Last week, Jeremy Hunt wrote a letter to the chair of the BMA’s juniors committee saying he was prepared to reconsider his plan to reclassify working on Saturdays between 7am and 10pm as part of the normal working week for which doctors would only be paid at the standard rate.
He also promised that existing incentives for qualified young doctors to go into emergency medicine and general practice, where there are shortages, would continue.
Hunt criticised the salary calculator on the BMA website, which suggests some juniors would experience a 30% pay cut, saying “I can give an absolute guarantee that average pay for juniors will not reduce.”
But he re-iterated his desire for a new contract to better support a seven day NHS.
Over the weekend, a response from junior doctors – though not the BMA – questioned the complex data on higher mortality in hospitals at weekends, which is being used to justify contractual change.
It points out that Sir Bruce Keogh, NHS England’s medical director, is co-author of a BMJ article last month which says in a section interpreting the “weekend effect” in hospitals: “It is not possible to ascertain the extent to which these excess deaths may be preventable, to assume that they are avoidable would be rash and misleading.”
While welcoming Hunt’s promises of a new system that made sure juniors were not exploited or overworked, the doctors added that “we remain perplexed, as the government’s proposals will remove vital safeguards that penalise trusts for overworking doctors”.
The letter has been signed by over 2000 junior doctors, consultants and medical students.
It also expressed concern that the “the removal of pay protection and pay progression intended to reflect clinical experience gained from years of NHS service will discourage doctors from carrying out medical research and disproportionately affect women who may work less than full-time”.

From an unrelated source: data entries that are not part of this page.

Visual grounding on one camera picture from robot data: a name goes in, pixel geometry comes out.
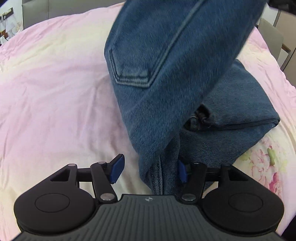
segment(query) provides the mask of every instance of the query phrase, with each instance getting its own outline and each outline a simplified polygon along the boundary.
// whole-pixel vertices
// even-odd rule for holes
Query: gray chair
[[[283,35],[264,18],[260,19],[258,30],[266,42],[272,56],[278,60],[284,41]]]
[[[63,15],[84,13],[124,0],[22,0],[24,28]]]

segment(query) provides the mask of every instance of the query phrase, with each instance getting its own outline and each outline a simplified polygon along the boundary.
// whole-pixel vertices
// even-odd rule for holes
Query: jeans leg
[[[265,4],[127,0],[123,6],[104,54],[141,179],[153,191],[176,192],[177,155],[165,154],[178,148],[169,144],[230,67]],[[159,162],[162,182],[151,175]]]

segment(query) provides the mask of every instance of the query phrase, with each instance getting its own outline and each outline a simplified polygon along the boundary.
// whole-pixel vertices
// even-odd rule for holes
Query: jeans
[[[265,4],[127,0],[122,7],[104,54],[140,177],[155,194],[180,192],[180,130],[230,68]]]
[[[279,121],[260,84],[235,60],[181,129],[178,158],[209,167],[233,164]]]

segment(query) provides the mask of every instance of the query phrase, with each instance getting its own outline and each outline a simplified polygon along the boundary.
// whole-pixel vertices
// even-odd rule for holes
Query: jeans seam
[[[112,48],[109,50],[109,60],[111,62],[112,72],[115,78],[116,83],[122,84],[122,85],[132,85],[136,87],[142,87],[142,88],[148,88],[150,85],[154,82],[156,76],[158,75],[161,67],[163,66],[167,56],[171,52],[171,49],[173,48],[174,44],[177,42],[179,36],[181,35],[182,31],[185,29],[185,27],[188,25],[188,23],[191,21],[193,16],[196,14],[196,12],[199,10],[199,8],[202,6],[202,4],[206,0],[199,0],[194,7],[189,11],[188,15],[185,17],[185,19],[182,21],[181,25],[178,27],[176,34],[173,36],[172,40],[170,41],[169,45],[167,46],[167,49],[164,51],[163,55],[160,56],[160,58],[156,61],[158,63],[156,65],[155,71],[153,72],[151,78],[149,79],[149,76],[143,77],[143,76],[124,76],[120,77],[117,74],[116,66],[114,63],[114,58],[112,54]],[[135,81],[135,79],[147,79],[144,83],[141,81]]]
[[[158,173],[158,179],[161,180],[161,182],[159,181],[159,183],[158,183],[158,186],[159,186],[159,194],[162,195],[163,194],[163,177],[162,177],[163,174],[162,174],[160,157],[159,157],[158,172],[157,173]]]
[[[151,176],[152,176],[152,184],[153,184],[154,193],[157,194],[156,193],[156,189],[155,189],[155,185],[154,185],[154,178],[153,178],[153,171],[152,171],[152,169],[151,169]]]

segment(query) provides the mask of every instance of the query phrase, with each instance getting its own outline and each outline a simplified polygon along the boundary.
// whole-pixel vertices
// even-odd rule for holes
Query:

The BMA has warned that junior doctors working in parts of the NHS that involve a lot of evening and weekend work, such as emergency medicine, would be left worse off. This, it says, would be disastrous for A&Es, which are already struggling to recruit and retain staff.

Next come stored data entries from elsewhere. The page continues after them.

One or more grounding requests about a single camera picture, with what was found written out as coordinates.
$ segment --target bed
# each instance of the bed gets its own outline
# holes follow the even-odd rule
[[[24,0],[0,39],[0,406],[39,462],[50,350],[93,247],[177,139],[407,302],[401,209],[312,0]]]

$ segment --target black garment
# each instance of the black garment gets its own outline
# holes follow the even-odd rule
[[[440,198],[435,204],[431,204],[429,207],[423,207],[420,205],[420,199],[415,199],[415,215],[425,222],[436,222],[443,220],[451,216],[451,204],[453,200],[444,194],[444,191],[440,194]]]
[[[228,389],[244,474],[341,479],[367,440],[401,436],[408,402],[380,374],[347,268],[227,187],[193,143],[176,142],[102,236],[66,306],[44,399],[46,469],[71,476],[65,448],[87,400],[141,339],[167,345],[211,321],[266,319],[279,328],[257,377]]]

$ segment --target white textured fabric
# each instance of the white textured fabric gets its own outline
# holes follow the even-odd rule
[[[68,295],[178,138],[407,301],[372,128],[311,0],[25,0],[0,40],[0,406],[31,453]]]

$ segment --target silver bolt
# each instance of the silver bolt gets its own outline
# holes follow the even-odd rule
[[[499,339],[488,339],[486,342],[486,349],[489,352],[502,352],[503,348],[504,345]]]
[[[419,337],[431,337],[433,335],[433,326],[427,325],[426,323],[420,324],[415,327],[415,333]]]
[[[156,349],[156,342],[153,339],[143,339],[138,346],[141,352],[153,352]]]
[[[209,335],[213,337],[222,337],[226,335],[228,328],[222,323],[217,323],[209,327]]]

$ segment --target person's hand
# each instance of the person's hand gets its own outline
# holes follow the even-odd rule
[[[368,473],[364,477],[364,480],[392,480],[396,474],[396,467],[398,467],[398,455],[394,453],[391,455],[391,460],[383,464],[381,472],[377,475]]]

In August, the JDC refused to re-enter contract negotiations with the government, saying the deal on offer was unacceptable. The government then said it would impose a contract in August 2016.
In September, the BMA decided it would ballot members over potential industrial action, and the union claims membership is soaring a head of the next stage of the dispute.
Hunt concludes his letter by calling for talks. “The negotiations on the new contract began on the basis of a shared view between the BMA and employers that the current contract had served its purpose and needed reform. The best deal for junior doctors will be achieved by the BMA coming to the table to negotiate on their behalf and I urge you now to do this,” he writes.
The BMA has said in the past it will not re-enter negotiations unless assurances are provided on:
– recognition of antisocial hours as premium time
– no disadvantage for those working antisocial hours compared to the current system
– no disadvantage for those working less than full time and taking parental leave compared to the current system
– pay for all work done
– proper hours safeguards protecting patients and their doctors.
Prof Derek Bell, President of the Royal College of Physicians of Edinburgh, commented: “As always, the devil will be in the detail but it is essential that a contract is achieved that promotes patient safety while delivering fairness and equity for junior doctors. It must ensure that those trainees going out of programme, for example, to undertake academic research or to take parental leave, are not disadvantaged. Furthermore, we must ensure that gender equality in the workforce is achieved.
“It also needs to be recognised that trainees are under increasing pressure, which the proposed changes would have only added to, undermining patient safety in the process.
“We hope that a contract can be agreed that is in the best interests of patients and trainees. Only in doing so, will we begin to address the feeling that the profession is being devalued and the growing recruitment and retention crisis that we face in the NHS.”